### Assignment:
Images are not part of the copy; transcribe all the data exactly.

━━━━━ Supplied material

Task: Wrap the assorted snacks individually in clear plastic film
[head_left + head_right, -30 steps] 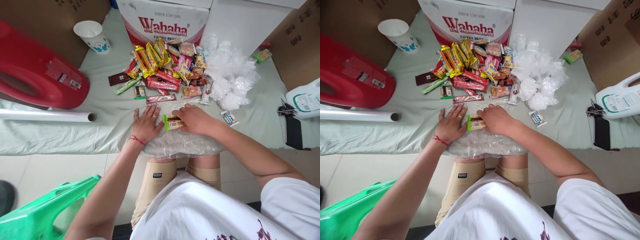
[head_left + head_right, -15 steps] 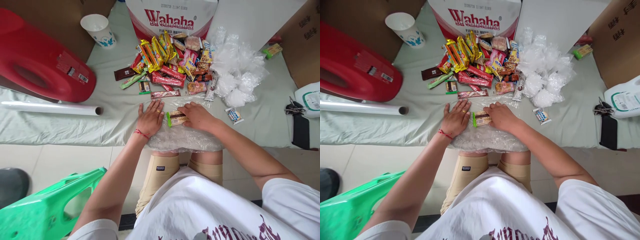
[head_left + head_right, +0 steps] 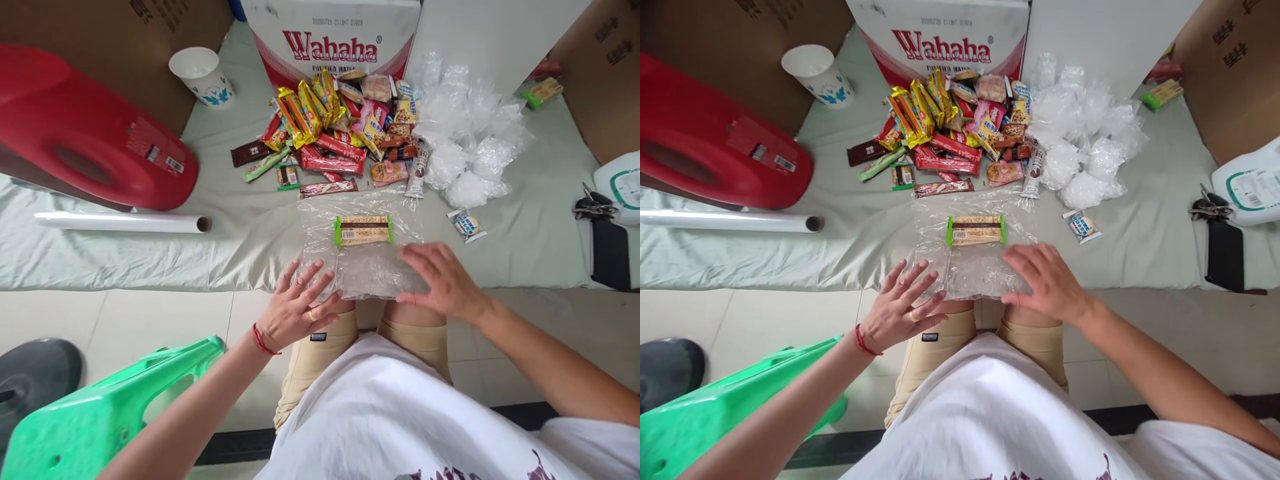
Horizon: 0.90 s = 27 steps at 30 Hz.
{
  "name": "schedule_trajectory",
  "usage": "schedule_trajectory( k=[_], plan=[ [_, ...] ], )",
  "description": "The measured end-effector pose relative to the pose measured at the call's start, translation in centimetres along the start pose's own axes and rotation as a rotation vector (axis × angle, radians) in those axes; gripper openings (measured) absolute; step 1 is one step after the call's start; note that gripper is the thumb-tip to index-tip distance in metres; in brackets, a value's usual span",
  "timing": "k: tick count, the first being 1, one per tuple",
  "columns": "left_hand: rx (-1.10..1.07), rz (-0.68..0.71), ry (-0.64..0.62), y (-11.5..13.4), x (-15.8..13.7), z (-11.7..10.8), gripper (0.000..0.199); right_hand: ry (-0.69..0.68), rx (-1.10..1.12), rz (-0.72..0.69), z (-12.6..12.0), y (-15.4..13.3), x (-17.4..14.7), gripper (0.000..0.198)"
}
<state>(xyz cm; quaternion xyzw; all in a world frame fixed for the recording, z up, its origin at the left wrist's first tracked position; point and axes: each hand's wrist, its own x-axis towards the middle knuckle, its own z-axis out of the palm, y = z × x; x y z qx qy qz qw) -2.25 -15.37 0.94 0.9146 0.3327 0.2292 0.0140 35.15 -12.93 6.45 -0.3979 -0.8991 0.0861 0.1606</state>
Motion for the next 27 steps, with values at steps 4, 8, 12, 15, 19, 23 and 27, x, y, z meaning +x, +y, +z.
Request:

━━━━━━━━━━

### Result:
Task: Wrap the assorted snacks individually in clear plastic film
[head_left + head_right, -30 steps] 
[head_left + head_right, -15 steps] 
[head_left + head_right, +0 steps] 
Horizon: 0.90 s = 27 steps at 30 Hz.
{
  "name": "schedule_trajectory",
  "usage": "schedule_trajectory( k=[_], plan=[ [_, ...] ], )",
  "description": "The measured end-effector pose relative to the pose measured at the call's start, translation in centimetres along the start pose's own axes and rotation as a rotation vector (axis × angle, radians) in those axes; gripper openings (measured) absolute; step 1 is one step after the call's start; note that gripper is the thumb-tip to index-tip distance in metres; in brackets, a value's usual span",
  "timing": "k: tick count, the first being 1, one per tuple",
  "columns": "left_hand: rx (-1.10..1.07), rz (-0.68..0.71), ry (-0.64..0.62), y (-11.5..13.4), x (-15.8..13.7), z (-11.7..10.8), gripper (0.000..0.199); right_hand: ry (-0.69..0.68), rx (-1.10..1.12), rz (-0.72..0.69), z (-12.6..12.0), y (-15.4..13.3), x (-17.4..14.7), gripper (0.000..0.198)"
}
<state>(xyz cm; quaternion xyzw; all in a world frame fixed for the recording, z up, its origin at the left wrist's first tracked position; point and axes: each hand's wrist, its own x-axis towards the middle knuckle, its own z-axis out of the palm, y = z × x; x y z qx qy qz qw) -2.25 -15.37 0.94 0.9146 0.3327 0.2292 0.0140 35.15 -12.93 6.45 -0.3979 -0.8991 0.0861 0.1606</state>
Motion for the next 27 steps, with values at steps 4, 8, 12, 15, 19, 23 and 27, x, y, z meaning +x, +y, +z.
Request:

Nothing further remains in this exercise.